Lending weight to this reading was a meeting in Cairo, Egypt, this past May, at which the Greek Archdiocese announced its determination to remain active in the WCC. This was in apparent reaction to threats made by other Orthodox jurisdictions, at the WCC’s February 1991 powwow in Canberra, Australia, to resign from the world body owing to the WCC’s insistence on whoring after strange gods. (The WCC bosses at Canberra, for instance, allowed a Korean female “theologian” to summon up the spirits of her ancestors in a homemade ritual confabulated from parts of Buddhism, Christianity, animism, and radical feminism.) Since the positions and activities of the WCC and NCC display no qualitative differences, it is hard to discern (theo)logicality in the archbishop’s reaffirmation of membership in the one and his suspension of membership in the other a few weeks later.
But God works in strange ways, and, even though some Byzantine maneuvering appears operative here, the move by the American Greeks (and indeed the restiveness of the other Orthodox) is certainly encouraging.
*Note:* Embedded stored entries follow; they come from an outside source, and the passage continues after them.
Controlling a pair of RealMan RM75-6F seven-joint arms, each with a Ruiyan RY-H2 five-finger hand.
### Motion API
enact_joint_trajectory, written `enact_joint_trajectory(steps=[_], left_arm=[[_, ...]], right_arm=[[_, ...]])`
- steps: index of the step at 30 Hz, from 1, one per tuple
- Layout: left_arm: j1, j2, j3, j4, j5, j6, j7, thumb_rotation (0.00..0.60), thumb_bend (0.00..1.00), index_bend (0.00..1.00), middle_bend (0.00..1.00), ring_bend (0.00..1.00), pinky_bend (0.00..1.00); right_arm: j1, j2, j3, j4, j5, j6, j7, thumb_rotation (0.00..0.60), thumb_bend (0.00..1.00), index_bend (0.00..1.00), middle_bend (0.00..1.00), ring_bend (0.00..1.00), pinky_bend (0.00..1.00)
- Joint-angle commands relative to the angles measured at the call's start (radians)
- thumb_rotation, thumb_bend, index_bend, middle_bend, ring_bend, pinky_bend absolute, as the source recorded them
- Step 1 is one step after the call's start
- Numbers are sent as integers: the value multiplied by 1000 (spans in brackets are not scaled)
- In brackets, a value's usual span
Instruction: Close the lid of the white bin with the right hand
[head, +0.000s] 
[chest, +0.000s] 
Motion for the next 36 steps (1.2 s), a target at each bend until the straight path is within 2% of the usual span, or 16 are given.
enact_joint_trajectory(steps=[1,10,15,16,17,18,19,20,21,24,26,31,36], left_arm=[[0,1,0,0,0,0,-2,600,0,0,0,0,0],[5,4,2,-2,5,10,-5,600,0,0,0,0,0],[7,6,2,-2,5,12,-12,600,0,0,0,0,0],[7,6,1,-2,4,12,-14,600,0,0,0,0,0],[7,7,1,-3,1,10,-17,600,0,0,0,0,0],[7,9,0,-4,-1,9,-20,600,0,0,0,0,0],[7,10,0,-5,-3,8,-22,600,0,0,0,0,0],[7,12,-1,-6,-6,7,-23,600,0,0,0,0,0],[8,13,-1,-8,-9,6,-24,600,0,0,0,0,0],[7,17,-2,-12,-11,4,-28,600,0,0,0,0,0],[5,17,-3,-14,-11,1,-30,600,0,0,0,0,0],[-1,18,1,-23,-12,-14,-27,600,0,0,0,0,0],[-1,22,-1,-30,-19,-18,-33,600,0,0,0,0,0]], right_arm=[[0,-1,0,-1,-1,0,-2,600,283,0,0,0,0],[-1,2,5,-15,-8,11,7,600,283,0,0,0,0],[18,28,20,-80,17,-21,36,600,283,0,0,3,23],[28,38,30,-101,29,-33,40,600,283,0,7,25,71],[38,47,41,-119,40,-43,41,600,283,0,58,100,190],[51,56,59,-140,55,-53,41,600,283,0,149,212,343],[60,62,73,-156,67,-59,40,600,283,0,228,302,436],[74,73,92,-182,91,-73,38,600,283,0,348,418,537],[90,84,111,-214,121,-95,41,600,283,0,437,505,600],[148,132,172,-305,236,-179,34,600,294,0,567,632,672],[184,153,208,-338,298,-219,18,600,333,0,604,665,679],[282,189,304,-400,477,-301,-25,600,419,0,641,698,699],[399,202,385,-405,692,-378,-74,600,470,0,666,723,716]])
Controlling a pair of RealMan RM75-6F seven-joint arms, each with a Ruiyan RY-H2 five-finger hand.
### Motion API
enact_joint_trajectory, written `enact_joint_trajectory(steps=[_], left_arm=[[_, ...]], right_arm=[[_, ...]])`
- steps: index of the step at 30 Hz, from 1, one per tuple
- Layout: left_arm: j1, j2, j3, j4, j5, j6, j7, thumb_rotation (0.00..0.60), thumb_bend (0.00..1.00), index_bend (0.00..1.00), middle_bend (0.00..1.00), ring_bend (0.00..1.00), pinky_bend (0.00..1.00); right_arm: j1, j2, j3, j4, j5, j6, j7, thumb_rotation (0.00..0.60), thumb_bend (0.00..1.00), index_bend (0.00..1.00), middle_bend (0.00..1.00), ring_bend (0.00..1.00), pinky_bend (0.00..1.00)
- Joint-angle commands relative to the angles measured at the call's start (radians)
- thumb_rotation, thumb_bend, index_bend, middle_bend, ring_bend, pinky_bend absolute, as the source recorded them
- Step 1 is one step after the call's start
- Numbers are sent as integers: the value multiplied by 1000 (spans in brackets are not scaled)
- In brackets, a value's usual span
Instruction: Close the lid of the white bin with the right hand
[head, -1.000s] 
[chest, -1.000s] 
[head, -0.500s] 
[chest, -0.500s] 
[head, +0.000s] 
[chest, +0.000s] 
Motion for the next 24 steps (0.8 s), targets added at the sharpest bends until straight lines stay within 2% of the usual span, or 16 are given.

Even if he accepts whatever sops are offered him and resumes full NCC membership. Archbishop Iakovos has at the least further exposed the NCC’s determinedly anti-Christian thrust. And if he eventually goes to the point of resigning from the ecumenical body, perhaps taking other Orthodox groups with him, the loss of prestige attending the defection of the ancient Orthodox jurisdictions would only clarify NCC—and WCC—status as a failed movement bent on engineering a lowest-common-denominator world religion in which anything and everything is tolerable and permissible.